Thai fishing boats. Photo by Randy Adams under Creative Commons Licence.
Unions join condemnations of Thai prison labour plans
UPDATE 20/1/15: the campaign has been successful! See more details.
The TUC has joined a coalition of 43 union and human rights organisations condemning the regime in Thailand for a planned pilot project recruiting prisoners to fill labour shortages in the country’s fishing industry (which supplies multinational food companies among others.)
The Thai fishing industry has a terrible track record of workers’ rights violations, including forced labour, physical violence, illegally low wages and human trafficking. The prison labour plan could have negative economic and political consequences for Thailand. Western retailers and buyers are already increasingly wary about Thai seafood because of abuses in the industry, and the scrutiny the industry is under would intensify if buyers had to deal with new concerns regarding prison labour.
The organisations have sent a letter to Thai Prime Minister Prayut Chan-o-cha, asking him to end the pilot project. The letter notes that the plan could be considered evidence by the US State Department that the Thai government is unable, or unwilling, to address the risk of human trafficking in its fishing fleets. Thailand was downgraded to the lowest rank, Tier 3, in the United States’ 2014 Trafficking in Persons Report, with the fishing industry cited as a major area of concern.
Other signatories include the International Trade Union Confederation, the International Union of Food Workers (IUF) and the national centres in Australia and the USA. And the TUC has also sent the letter to the Thai Embassy in London and to the Foreign Office.
Judy Gearhart, executive director of the US-based International Labor Rights Forum said:
“Thailand cannot run from the trafficking problem in its fishing fleet. And sending prisoners to sea will not address the systematic, pervasive labor problems in Thailand’s fishing industry. It is time for the Thai government to recognize that its treatment of migrant workers lies at the heart of the problem and take real, meaningful steps to ensure all workers within its borders work in dignified, just conditions.”
The main reason for labour shortages on fishing boats is existing workers’ rights violations, and the prison project would do nothing to end those abuses.

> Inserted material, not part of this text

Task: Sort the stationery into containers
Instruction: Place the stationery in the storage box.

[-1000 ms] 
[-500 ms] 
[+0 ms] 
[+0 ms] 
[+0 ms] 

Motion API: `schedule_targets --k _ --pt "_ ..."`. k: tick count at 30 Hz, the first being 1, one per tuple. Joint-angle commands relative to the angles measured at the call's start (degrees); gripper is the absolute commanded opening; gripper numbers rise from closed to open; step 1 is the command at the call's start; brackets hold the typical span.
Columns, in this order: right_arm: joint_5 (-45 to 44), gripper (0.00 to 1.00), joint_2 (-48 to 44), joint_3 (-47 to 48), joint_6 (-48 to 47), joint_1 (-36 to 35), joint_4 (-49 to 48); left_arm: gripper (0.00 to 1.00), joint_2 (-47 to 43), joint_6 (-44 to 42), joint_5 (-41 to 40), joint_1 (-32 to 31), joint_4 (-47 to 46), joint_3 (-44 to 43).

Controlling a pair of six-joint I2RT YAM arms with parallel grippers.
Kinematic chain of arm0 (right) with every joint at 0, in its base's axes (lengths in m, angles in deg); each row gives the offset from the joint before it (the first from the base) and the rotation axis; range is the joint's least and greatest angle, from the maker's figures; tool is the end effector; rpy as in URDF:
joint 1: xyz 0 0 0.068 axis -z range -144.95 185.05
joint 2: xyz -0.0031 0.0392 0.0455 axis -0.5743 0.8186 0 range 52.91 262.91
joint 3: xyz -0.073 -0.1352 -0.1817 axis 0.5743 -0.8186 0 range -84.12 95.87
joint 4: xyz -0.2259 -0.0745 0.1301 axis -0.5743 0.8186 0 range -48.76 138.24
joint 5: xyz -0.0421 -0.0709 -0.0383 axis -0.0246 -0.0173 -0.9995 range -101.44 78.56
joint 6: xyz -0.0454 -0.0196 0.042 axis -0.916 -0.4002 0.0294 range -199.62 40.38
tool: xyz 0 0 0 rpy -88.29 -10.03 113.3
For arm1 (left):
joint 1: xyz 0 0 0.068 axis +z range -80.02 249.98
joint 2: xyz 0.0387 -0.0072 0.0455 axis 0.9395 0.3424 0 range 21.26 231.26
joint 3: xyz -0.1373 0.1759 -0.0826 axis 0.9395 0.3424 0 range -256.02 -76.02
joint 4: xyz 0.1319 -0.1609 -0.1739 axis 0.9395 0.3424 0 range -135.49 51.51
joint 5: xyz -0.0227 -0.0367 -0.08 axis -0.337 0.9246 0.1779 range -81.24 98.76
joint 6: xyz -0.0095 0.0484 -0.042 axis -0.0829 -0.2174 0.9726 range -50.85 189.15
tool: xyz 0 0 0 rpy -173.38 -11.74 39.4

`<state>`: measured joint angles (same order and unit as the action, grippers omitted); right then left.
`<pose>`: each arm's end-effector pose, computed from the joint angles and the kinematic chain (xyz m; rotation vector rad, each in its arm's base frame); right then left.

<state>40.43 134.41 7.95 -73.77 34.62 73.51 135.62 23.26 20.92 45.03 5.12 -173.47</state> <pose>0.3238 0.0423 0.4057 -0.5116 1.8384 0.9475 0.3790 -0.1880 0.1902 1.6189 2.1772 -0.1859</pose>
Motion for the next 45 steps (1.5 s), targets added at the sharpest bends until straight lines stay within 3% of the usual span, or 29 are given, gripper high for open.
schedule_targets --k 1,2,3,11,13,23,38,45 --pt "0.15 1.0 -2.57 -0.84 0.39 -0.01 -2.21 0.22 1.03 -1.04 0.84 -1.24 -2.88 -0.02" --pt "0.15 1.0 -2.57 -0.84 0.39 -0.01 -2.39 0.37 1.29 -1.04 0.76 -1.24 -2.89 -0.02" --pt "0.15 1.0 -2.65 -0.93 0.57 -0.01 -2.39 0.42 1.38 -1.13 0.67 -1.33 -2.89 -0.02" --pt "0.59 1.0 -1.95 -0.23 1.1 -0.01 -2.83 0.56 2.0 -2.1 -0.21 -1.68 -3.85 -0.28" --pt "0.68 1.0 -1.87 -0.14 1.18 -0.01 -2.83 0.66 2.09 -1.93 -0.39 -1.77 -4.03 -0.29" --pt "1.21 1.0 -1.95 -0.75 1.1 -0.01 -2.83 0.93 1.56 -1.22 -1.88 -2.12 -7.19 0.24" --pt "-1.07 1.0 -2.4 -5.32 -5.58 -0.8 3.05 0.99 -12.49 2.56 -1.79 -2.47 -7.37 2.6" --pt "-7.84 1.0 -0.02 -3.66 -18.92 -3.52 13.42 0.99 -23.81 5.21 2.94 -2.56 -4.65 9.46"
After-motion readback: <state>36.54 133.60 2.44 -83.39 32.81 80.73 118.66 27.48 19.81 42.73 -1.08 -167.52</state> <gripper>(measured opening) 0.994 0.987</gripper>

Migrant workers from Burma and Cambodia currently make up the majority of the workforce on Thai fishing vessels with Thai prisoners who are equally vulnerable to abuses. Migrant fishers are almost entirely undocumented and without legal status, making them afraid to report rights violations they suffer on fishing boats to Thai authorities.
Phil Robertson, deputy Asia director of Human Rights Watch says
“Thailand has repeatedly said that it’s committed to end forced labor and human trafficking, but this pilot project heads in precisely the opposite direction and will make things worse. This prisoners on fishing boats project should be immediately scrapped.”